CHAPITRE VIII

— C’est toi ? questionnait Maigret.

— Vous n’êtes pas couché, patron ? Vous n’avez même pas la voix de quelqu’un qui vient de s’éveiller. Je n’ai reçu aucun rapport.

— Je sais.

— Comment pouvez-vous le savoir ? D’où me téléphonez-vous ?

— De chez moi.

— Il est trois heures du matin.

— Tu peux rappeler tous les hommes. Leurs planques sont finies.

— Vous l’avez découvert ?

— Il est ici, en face de moi, et nous bavardons tranquillement tous les deux.

— Il est venu de lui-même ?

— Je ne me vois pas courant après lui boulevard Richard-Lenoir.

— Comment est-il ?

— Bien.

— Vous avez besoin de moi ?

— Pas encore. Mais reste au bureau. Rappelle les différentes patrouilles.

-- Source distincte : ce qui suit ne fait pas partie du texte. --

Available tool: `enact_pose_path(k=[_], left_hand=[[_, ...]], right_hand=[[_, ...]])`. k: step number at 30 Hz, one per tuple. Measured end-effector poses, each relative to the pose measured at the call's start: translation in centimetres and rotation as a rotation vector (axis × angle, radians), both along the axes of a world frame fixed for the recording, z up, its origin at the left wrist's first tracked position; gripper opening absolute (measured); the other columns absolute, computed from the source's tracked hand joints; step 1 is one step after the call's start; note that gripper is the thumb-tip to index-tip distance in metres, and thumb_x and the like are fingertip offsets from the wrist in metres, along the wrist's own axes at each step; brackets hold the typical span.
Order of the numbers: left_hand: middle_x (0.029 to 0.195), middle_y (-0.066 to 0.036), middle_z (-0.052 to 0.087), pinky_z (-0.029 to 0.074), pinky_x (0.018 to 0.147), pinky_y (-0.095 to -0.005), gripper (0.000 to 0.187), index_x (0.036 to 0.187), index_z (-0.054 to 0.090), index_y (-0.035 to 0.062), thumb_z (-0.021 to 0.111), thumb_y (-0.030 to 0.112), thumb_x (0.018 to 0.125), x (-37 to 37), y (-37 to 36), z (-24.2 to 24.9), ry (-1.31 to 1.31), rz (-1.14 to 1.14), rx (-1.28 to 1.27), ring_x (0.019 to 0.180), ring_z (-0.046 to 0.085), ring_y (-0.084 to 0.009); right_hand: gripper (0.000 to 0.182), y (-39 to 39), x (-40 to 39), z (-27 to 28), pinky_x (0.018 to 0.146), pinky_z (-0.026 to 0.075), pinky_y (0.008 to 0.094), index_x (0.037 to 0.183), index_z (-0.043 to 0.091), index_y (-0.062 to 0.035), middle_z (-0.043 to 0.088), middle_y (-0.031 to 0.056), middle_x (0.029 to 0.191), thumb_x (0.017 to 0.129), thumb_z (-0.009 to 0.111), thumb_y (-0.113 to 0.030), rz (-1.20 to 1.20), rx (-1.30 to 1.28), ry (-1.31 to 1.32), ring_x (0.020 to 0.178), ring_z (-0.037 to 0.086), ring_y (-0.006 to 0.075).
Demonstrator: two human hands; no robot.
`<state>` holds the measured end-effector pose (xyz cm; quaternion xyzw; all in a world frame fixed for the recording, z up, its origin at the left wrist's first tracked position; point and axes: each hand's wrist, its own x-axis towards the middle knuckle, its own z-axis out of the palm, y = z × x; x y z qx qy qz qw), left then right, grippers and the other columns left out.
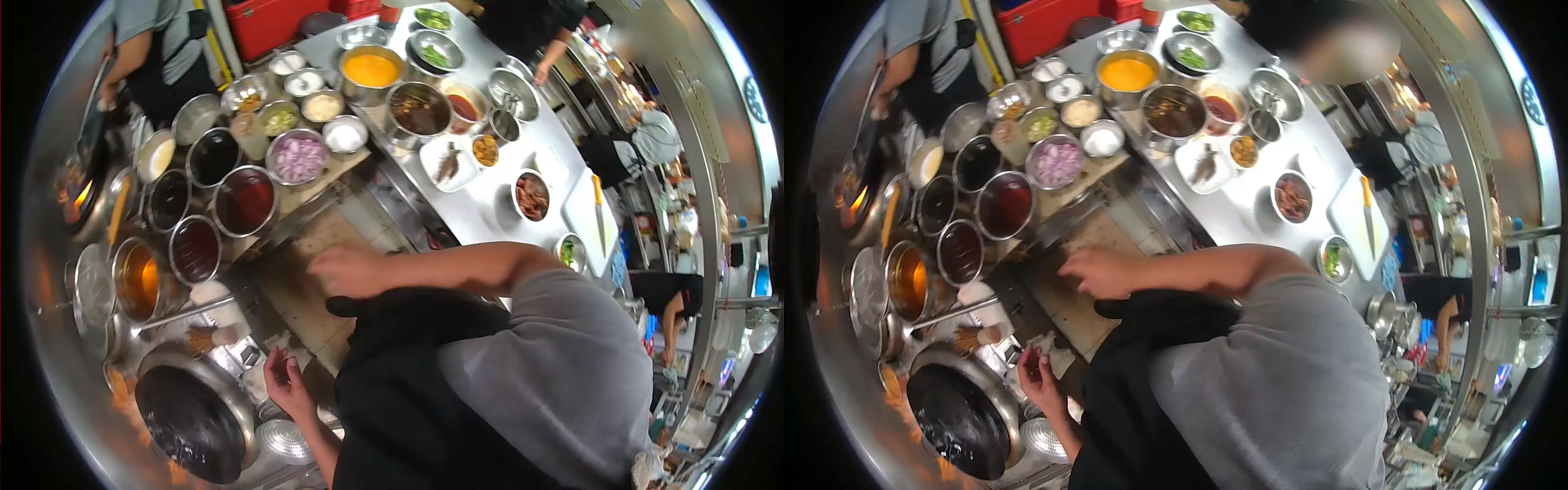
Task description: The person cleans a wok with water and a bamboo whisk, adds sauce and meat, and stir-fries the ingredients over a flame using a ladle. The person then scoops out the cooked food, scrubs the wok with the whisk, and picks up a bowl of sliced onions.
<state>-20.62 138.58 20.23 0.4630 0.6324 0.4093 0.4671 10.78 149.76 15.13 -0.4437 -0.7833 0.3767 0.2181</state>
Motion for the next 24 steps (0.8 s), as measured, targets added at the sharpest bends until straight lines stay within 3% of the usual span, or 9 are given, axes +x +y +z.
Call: enact_pose_path(k=[5, 7, 9, 13, 19, 20, 22, 23, 24], left_hand=[[0.125, -0.013, 0.07, 0.051, 0.102, -0.0325, 0.039, 0.139, 0.062, -0.0017, 0.07, 0.01, 0.102, 5.0, 2.9, -0.3, -0.063, -0.102, -0.031, 0.114, 0.065, -0.0189], [0.125, -0.013, 0.069, 0.051, 0.103, -0.0327, 0.037, 0.138, 0.062, -0.0015, 0.068, 0.008, 0.103, 7.7, 4.2, 0.2, -0.07, -0.12, -0.051, 0.115, 0.065, -0.0188], [0.123, -0.011, 0.069, 0.051, 0.101, -0.0311, 0.037, 0.138, 0.062, -0.0006, 0.069, 0.006, 0.102, 9.8, 5.2, 0.2, -0.18, -0.163, -0.035, 0.113, 0.065, -0.0169], [0.123, -0.009, 0.069, 0.05, 0.099, -0.03, 0.038, 0.138, 0.062, 0.0008, 0.069, 0.005, 0.101, 13.3, 6.7, 0.5, -0.146, -0.248, -0.053, 0.108, 0.064, -0.0145], [0.118, -0.009, 0.074, 0.055, 0.09, -0.0313, 0.039, 0.134, 0.065, 0.0011, 0.072, 0.002, 0.096, 16.7, 8.4, 0.1, -0.12, -0.23, -0.113, 0.097, 0.068, -0.0148], [0.119, -0.009, 0.073, 0.056, 0.089, -0.0308, 0.039, 0.134, 0.065, 0.0013, 0.073, 0.002, 0.096, 17.1, 8.5, -0.3, -0.123, -0.233, -0.111, 0.096, 0.068, -0.0142], [0.119, -0.009, 0.073, 0.056, 0.088, -0.0304, 0.04, 0.135, 0.065, 0.0015, 0.073, 0.003, 0.096, 17.4, 8.1, -1.8, -0.111, -0.173, -0.095, 0.096, 0.068, -0.0137], [0.119, -0.008, 0.073, 0.056, 0.089, -0.0303, 0.039, 0.135, 0.064, 0.0018, 0.072, 0.003, 0.097, 17.8, 7.8, -2.2, -0.164, -0.168, -0.123, 0.097, 0.068, -0.0135], [0.12, -0.006, 0.072, 0.055, 0.09, -0.0302, 0.038, 0.135, 0.063, 0.0021, 0.072, 0.004, 0.098, 18.4, 7.7, -2.8, -0.225, -0.161, -0.139, 0.099, 0.068, -0.0132]], right_hand=[[0.046, -7.3, 32.9, 0.0, 0.085, 0.058, 0.0436, 0.128, 0.066, -0.0073, 0.072, 0.019, 0.118, 0.086, 0.055, 0.008, -1.048, 0.032, -0.359, 0.099, 0.072, 0.0353], [0.033, -10.5, 41.4, 4.4, 0.091, 0.057, 0.0472, 0.122, 0.061, -0.001, 0.071, 0.0223, 0.118, 0.09, 0.062, -0.006, -1.328, -0.143, -0.517, 0.105, 0.07, 0.0391], [0.064, -13.9, 48.1, 4.1, 0.099, 0.056, 0.046, 0.125, 0.06, 0.0018, 0.07, 0.0269, 0.125, 0.073, 0.088, -0.024, -1.658, -0.318, -0.769, 0.119, 0.069, 0.0417], [0.045, -19.3, 52.7, 0.8, 0.07, 0.061, 0.0444, 0.098, 0.072, 0.0098, 0.075, 0.0212, 0.098, 0.089, 0.071, -0.034, -1.485, -1.034, -0.691, 0.084, 0.075, 0.0331], [0.017, -25.0, 53.6, -3.5, 0.051, 0.045, 0.0384, 0.09, 0.06, -0.0112, 0.056, 0.0072, 0.078, 0.097, 0.063, -0.026, -1.714, -0.794, 0.29, 0.062, 0.056, 0.0202], [0.019, -25.0, 54.7, -3.1, 0.048, 0.041, 0.036, 0.092, 0.059, -0.0114, 0.056, 0.0067, 0.08, 0.1, 0.061, -0.028, -1.644, -0.856, 0.024, 0.06, 0.054, 0.0201], [0.02, -25.5, 55.5, -2.4, 0.045, 0.036, 0.034, 0.089, 0.057, -0.0125, 0.056, 0.0063, 0.077, 0.104, 0.057, -0.026, -1.579, -0.793, 0.371, 0.057, 0.052, 0.0196], [0.024, -26.5, 58.2, -4.1, 0.045, 0.036, 0.0331, 0.087, 0.055, -0.0137, 0.052, 0.0043, 0.069, 0.105, 0.052, -0.029, -1.371, -0.82, 0.222, 0.056, 0.051, 0.0188], [0.007, -27.3, 61.1, -5.2, 0.043, 0.038, 0.0345, 0.096, 0.059, -0.0067, 0.058, 0.0089, 0.074, 0.091, 0.058, -0.001, -1.412, -0.888, 0.279, 0.052, 0.052, 0.0175]])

Préviens Janvier, Lucas, Torrence et Lourtie. Je t’appellerai plus tard.

Il raccrocha et se tut pendant que Mme Maigret changeait les verres vides pour des verres pleins.

— J’ai oublié de vous dire, Pigou, que bien que nous soyons chez moi et non au quai des Orfèvres, je reste un policier et que je me réserve le droit de me servir de tout ce que vous pourrez me dire.

— C’est naturel.

— Vous connaissez un bon avocat ?

— Non. Ni bon ni mauvais.

— Vous en aurez besoin demain, quand vous serez entendu par le juge d’instruction. Je vous donnerai quelques noms.

— Je vous remercie.

Le coup de téléphone avait quelque peu refroidi l’atmosphère qui était devenue plus guindée.

— À votre santé.

— À la vôtre.

Et il plaisanta :

— Je ne crois pas que je boirai à nouveau un grog d’ici longtemps. Ils vont me saler, n’est-ce pas ?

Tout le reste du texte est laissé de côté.